◆ TASK OBJECTIVE:
Pull out every line below containing the word "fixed".

◆ STUDY MATERIAL:

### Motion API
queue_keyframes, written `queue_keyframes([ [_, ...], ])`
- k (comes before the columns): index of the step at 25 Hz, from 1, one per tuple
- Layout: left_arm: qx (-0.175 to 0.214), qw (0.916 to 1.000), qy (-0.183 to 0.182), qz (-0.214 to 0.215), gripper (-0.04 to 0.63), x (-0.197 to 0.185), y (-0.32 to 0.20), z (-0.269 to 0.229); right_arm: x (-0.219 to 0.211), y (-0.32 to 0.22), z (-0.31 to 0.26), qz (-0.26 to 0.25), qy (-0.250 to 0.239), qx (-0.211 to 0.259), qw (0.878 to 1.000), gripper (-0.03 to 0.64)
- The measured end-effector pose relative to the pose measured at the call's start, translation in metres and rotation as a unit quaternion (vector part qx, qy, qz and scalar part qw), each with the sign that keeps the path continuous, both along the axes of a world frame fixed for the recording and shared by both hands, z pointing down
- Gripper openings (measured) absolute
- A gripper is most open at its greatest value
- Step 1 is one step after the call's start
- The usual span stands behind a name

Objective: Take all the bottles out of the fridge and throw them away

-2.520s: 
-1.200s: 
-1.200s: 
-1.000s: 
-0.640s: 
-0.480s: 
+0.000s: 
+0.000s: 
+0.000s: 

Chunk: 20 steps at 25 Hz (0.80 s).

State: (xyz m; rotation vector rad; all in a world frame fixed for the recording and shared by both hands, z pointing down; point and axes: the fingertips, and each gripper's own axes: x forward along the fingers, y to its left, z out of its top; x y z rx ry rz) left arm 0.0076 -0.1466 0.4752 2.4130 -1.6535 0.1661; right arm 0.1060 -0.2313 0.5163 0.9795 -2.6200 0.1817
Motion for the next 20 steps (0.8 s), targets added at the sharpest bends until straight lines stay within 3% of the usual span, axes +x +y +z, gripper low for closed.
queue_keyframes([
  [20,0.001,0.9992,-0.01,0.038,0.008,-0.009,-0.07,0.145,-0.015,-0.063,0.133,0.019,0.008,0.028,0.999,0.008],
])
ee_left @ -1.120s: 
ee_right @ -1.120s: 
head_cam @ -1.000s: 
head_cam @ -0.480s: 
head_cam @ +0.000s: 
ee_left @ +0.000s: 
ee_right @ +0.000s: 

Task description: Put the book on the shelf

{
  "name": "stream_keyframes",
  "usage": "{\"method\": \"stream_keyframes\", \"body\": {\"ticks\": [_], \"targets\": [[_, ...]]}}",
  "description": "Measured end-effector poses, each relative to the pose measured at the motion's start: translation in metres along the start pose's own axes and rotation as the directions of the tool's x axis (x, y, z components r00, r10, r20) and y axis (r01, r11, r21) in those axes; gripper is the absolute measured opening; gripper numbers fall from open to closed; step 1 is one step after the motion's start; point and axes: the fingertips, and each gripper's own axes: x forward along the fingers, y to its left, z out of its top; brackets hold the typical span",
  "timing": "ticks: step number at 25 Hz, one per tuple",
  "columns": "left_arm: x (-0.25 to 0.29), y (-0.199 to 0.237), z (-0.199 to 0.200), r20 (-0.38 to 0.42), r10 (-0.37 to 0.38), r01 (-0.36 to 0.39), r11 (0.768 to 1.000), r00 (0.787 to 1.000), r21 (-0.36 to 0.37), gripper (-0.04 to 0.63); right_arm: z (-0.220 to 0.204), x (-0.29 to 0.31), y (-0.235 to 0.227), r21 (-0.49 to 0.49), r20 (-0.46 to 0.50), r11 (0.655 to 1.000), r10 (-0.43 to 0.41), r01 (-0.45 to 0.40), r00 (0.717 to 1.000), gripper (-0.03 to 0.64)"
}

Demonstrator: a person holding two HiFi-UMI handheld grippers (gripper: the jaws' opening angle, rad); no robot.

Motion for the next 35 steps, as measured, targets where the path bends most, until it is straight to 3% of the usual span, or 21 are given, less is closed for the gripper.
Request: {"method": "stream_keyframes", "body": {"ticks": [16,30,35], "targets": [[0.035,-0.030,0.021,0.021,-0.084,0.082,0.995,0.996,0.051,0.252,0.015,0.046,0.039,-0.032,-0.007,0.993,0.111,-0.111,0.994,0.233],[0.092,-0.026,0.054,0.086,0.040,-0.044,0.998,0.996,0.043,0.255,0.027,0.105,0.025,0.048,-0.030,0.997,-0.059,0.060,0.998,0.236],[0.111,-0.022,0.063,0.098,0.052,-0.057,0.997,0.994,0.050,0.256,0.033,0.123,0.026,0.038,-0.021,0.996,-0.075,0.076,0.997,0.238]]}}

◆ OUTPUT FOR THIS TASK:
- The measured end-effector pose relative to the pose measured at the call's start, translation in metres and rotation as a unit quaternion (vector part qx, qy, qz and scalar part qw), each with the sign that keeps the path continuous, both along the axes of a world frame fixed for the recording and shared by both hands, z pointing down
State: (xyz m; rotation vector rad; all in a world frame fixed for the recording and shared by both hands, z pointing down; point and axes: the fingertips, and each gripper's own axes: x forward along the fingers, y to its left, z out of its top; x y z rx ry rz) left arm 0.0076 -0.1466 0.4752 2.4130 -1.6535 0.1661; right arm 0.1060 -0.2313 0.5163 0.9795 -2.6200 0.1817

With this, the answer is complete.